A groundbreaking work combining the disciplines of opera and jazz, Terence Blanchard's Champion: An Opera in Jazz (2013) tells the real-life story of world champion boxer Emile Griffith, a man haunted by memories of his past who struggled to reconcile his sexuality in a hyper-macho world. Co-produced by Opera Parallèle and SFJAZZ, Champion's visually stunning production will feature full staging and video elements with soloists, a jazz trio, orchestra and Gospel chorus, bringing out the full glory of Blanchard's soulful score as it illuminates Griffith's triumphs and struggles, which are still broadly and powerfully relevant today.The cast features baritone Arthur Woodley as Old Emile Griffith, soprano Karen Slack as Emelda Griffith, Emile's mother; baritone Robert Orth as Howie Albert, Emile's trainer; and bass-baritone Ken Kellogg as the young Emile Griffith; and other cast to be announced. A gospel chorus performs as reporters, photographers, hat makers, men at the boxing gym, Caribbean paraders, and female impersonators.

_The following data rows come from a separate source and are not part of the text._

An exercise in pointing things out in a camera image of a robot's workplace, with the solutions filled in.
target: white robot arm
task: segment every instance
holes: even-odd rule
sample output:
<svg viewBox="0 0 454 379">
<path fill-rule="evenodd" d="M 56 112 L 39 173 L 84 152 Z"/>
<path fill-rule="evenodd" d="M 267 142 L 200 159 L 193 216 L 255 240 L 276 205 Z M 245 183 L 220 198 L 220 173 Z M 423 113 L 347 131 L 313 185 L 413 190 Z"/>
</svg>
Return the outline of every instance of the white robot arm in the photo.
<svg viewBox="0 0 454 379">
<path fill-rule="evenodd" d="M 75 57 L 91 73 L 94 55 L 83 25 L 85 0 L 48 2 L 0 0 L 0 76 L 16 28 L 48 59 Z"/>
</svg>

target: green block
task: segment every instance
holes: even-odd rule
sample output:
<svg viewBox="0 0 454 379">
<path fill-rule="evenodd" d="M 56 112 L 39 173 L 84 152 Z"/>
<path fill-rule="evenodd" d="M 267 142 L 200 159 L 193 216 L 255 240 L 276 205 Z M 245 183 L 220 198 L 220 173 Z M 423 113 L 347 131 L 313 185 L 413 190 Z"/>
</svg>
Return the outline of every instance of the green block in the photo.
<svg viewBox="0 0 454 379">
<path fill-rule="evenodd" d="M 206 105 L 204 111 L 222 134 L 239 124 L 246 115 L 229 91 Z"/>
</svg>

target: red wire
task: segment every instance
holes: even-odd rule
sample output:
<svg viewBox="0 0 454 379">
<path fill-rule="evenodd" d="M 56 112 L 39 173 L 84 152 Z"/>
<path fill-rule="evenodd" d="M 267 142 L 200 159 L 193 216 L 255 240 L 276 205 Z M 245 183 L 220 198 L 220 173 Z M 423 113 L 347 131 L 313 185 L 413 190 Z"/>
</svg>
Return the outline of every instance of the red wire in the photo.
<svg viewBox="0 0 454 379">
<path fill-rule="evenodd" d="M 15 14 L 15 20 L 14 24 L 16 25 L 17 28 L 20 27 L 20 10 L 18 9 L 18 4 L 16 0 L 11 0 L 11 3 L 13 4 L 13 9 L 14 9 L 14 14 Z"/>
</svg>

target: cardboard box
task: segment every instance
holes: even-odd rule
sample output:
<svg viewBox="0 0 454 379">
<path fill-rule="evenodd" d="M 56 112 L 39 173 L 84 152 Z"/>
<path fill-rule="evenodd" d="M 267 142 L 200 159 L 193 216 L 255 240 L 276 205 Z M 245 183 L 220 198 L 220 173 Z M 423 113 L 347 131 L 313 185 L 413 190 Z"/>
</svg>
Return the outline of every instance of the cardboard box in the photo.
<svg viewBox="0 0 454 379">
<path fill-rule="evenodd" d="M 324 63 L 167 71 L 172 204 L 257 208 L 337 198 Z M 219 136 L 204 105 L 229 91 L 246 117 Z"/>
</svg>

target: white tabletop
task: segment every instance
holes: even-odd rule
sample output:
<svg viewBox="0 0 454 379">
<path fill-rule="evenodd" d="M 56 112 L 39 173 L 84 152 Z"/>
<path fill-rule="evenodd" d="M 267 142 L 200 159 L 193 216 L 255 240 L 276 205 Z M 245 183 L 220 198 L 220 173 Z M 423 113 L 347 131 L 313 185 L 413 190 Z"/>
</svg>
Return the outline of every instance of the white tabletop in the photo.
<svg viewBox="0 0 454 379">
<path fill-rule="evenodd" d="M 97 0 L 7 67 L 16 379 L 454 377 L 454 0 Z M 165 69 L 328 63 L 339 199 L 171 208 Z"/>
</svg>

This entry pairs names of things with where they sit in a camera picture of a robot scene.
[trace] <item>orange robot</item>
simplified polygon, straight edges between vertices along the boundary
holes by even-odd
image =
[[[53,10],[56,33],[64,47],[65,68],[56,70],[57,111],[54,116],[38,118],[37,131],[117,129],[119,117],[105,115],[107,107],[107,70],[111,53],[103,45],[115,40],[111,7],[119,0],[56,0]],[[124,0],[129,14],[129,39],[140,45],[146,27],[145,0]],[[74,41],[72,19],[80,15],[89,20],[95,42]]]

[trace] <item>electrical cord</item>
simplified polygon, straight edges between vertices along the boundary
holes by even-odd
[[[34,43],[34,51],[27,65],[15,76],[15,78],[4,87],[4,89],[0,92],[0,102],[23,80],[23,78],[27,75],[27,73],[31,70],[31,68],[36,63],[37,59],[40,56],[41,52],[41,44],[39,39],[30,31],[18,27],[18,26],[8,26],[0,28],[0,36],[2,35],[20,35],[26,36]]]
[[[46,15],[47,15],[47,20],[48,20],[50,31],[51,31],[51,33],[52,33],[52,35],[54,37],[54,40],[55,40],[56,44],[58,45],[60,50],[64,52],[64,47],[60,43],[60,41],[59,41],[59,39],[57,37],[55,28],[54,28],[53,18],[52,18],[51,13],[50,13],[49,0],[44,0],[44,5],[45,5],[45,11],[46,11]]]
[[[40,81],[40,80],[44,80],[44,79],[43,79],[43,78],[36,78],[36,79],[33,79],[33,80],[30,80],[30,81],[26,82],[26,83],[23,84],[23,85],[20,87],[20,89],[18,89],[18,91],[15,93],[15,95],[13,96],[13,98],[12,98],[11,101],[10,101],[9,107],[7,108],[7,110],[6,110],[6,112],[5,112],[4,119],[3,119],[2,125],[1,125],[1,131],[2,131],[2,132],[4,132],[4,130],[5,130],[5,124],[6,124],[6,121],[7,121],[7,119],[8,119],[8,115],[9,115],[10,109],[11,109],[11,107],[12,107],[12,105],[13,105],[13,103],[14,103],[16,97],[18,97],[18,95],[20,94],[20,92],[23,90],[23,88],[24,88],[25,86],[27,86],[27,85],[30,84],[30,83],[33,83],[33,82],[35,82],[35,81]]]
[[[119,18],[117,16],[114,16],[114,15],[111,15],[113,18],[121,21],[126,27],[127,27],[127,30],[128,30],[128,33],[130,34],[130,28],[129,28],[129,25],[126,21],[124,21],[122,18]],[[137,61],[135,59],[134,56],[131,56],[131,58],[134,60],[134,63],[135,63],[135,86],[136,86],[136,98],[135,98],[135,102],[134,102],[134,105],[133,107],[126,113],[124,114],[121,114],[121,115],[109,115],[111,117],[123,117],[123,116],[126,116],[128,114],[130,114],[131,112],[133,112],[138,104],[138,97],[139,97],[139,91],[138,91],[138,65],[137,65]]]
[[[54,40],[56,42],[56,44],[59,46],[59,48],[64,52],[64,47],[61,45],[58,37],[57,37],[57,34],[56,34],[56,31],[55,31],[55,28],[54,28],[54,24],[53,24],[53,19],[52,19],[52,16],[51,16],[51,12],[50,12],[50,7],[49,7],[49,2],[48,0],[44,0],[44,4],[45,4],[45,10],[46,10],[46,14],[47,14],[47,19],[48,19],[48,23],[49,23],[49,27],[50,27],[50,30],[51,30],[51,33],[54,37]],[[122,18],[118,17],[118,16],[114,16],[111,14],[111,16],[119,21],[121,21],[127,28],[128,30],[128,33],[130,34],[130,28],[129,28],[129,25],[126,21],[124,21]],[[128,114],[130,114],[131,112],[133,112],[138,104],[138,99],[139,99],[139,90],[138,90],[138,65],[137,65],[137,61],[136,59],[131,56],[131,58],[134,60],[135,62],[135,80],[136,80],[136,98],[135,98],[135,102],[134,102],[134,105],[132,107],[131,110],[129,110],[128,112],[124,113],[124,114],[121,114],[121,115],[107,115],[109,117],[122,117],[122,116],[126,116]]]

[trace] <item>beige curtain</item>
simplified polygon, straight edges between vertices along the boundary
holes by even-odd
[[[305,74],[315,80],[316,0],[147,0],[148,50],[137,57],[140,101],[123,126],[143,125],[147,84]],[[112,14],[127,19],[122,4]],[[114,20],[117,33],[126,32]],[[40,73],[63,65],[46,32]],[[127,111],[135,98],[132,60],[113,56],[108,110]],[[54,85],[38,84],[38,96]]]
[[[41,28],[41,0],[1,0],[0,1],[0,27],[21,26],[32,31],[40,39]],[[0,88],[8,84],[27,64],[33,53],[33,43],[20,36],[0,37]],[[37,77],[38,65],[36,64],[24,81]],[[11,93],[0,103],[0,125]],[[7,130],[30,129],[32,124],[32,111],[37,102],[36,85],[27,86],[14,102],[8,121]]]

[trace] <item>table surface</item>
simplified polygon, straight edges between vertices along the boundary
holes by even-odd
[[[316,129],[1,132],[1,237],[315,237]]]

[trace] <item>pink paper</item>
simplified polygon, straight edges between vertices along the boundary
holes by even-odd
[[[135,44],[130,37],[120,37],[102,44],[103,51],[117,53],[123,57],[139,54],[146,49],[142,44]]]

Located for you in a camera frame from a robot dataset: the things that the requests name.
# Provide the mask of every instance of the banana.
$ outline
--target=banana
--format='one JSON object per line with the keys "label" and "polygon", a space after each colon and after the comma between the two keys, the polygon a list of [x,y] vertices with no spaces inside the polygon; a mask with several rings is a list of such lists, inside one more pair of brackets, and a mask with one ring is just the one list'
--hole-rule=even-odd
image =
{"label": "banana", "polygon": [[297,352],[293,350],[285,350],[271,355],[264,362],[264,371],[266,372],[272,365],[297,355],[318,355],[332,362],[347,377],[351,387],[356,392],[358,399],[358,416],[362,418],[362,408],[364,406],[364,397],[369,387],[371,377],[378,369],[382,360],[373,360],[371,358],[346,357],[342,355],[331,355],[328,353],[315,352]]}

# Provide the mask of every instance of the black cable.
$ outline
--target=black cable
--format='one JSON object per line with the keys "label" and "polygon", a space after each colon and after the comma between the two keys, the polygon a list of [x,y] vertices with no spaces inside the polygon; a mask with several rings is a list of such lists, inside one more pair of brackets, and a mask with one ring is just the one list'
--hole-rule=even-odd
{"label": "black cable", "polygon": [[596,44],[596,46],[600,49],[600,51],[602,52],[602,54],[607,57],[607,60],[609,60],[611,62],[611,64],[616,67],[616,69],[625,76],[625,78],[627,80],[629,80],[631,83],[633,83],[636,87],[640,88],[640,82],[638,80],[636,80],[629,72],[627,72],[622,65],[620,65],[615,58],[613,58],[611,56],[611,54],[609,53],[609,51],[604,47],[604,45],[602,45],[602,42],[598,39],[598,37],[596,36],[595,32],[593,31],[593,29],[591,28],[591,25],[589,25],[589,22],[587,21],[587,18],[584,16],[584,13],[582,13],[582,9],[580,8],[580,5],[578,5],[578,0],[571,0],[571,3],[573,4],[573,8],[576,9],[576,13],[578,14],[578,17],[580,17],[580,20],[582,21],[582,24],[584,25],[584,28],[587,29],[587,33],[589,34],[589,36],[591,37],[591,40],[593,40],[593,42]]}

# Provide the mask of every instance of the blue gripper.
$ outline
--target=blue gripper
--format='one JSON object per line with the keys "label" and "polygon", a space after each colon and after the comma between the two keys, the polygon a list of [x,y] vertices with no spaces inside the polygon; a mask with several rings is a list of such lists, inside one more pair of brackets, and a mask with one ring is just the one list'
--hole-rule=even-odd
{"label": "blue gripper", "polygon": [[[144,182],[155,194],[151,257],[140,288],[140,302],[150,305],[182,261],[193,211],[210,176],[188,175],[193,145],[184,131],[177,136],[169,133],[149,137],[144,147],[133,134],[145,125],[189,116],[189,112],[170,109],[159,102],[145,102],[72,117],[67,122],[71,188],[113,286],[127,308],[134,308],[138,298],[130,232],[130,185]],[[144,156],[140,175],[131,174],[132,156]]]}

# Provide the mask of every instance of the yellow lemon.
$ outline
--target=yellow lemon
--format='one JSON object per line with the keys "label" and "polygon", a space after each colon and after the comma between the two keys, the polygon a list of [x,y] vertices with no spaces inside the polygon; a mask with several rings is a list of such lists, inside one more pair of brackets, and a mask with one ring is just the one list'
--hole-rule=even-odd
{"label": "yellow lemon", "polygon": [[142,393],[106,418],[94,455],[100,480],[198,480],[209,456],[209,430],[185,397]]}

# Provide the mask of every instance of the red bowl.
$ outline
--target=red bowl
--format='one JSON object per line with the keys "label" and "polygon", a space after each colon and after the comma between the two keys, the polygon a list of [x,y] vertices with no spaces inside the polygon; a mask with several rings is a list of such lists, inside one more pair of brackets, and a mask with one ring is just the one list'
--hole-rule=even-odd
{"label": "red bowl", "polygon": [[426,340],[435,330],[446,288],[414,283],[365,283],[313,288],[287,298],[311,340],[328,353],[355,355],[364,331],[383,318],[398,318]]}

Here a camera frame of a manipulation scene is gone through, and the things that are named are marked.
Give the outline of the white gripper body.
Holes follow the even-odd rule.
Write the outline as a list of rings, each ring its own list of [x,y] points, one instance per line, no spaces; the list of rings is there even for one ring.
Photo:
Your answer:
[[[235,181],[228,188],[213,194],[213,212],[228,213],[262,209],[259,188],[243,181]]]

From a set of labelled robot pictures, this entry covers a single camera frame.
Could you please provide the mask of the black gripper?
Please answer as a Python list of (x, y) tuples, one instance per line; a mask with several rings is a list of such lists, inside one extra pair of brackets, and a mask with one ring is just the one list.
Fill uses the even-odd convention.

About Terence Blanchard For his second year as one of four SFJAZZ Resident Artistic Directors, Terence Blanchard firmly establishes himself one of the most forward-thinking musicians in jazz. The SFJAZZ Resident Artistic Director program allows artists to curate exclusive programming of new works, unprecedented collaborations, and boundary-breaking configurations at the SFJAZZ Center. Blanchard is jazz's foremost renaissance man. A savvy bandleader, celebrated film composer, brilliant jazz writer and influential educator, the five-time Grammy-winning New Orleans native is a creative force who sits at the apex of the contemporary jazz scene. Since first writing music for Spike Lee's 1990 jazz-set movie Mo' Better Blues, Blanchard has become a renowned film composer with over 50 scores to his credit including Malcolm X, Clockers, Summer of Sam, 25th Hour, Inside Man, Miracle at St. Anna, and the Hurricane Katrina documentary When the Levees Broke for HBO. He also scored Kevin Costner's 2014 critically acclaimed film, Black Or White.This May will see the release of his new CD, Breathless, in which Blanchard powerfully and playfully journeys into another jazz realm with his new quintet, The E-Collective-an exciting zone of grooved fusion teeming with funky, r&b and blues colors. It's a first foray into straight-up grooveland for Blanchard, and he's thrilled with the dance-steeped party he and his quintet (and guests) have cooked up. "Breathless is the album I've been wanting to do for quite awhile," he says. "Growing up I was listening to the Headhunters and Weather Report, which had a strong effect on me. I always listened to groove-based music-Jimi Hendrix, Parliament Funkadelic and then later listening to Prince and D'Angelo and later what [jazz trumpeter] Russell Gunn was doing. But up to this point, I had never explored it."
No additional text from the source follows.